*** COLLECTED DATA Section Begins ***
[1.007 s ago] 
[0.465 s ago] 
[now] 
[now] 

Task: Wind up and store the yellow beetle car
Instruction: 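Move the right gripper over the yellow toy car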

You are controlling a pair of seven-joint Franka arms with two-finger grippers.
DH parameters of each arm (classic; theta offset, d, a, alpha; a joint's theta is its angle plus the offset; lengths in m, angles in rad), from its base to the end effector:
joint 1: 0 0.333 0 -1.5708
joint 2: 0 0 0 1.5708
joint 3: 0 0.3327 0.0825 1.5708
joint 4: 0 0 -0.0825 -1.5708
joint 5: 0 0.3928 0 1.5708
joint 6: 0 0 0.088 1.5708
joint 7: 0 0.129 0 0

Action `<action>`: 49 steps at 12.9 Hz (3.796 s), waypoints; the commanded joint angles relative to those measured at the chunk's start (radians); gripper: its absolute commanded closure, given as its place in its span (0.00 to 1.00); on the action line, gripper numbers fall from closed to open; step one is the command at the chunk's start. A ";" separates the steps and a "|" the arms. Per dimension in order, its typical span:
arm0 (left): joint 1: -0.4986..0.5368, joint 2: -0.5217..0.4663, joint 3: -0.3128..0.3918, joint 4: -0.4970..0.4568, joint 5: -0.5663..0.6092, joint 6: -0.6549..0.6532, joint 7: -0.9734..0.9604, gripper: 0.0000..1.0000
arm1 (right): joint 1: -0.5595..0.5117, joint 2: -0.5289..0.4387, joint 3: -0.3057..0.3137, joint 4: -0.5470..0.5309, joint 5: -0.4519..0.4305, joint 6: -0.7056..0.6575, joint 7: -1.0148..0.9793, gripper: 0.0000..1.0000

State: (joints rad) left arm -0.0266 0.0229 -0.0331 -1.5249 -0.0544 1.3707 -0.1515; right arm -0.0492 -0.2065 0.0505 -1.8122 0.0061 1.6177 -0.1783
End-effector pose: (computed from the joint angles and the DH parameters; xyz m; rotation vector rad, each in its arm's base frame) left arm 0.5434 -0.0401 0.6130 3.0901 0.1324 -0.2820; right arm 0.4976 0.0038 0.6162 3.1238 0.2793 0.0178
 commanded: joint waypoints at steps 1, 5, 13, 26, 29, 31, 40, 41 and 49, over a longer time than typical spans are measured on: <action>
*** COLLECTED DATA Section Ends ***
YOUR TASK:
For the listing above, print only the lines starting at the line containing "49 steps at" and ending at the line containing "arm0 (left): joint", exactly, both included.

TASK ANSWER:
Action `<action>`: 49 steps at 12.9 Hz (3.796 s), waypoints; the commanded joint angles relative to those measured at the chunk's start (radians); gripper: its absolute commanded closure, given as its place in its span (0.00 to 1.00); on the action line, gripper numbers fall from closed to open; step one is the command at the chunk's start. A ";" separates the steps and a "|" the arms. Per dimension in order, its typical span:
arm0 (left): joint 1: -0.4986..0.5368, joint 2: -0.5217..0.4663, joint 3: -0.3128..0.3918, joint 4: -0.4970..0.4568, joint 5: -0.5663..0.6092, joint 6: -0.6549..0.6532, joint 7: -0.9734..0.9604, gripper: 0.0000..1.0000

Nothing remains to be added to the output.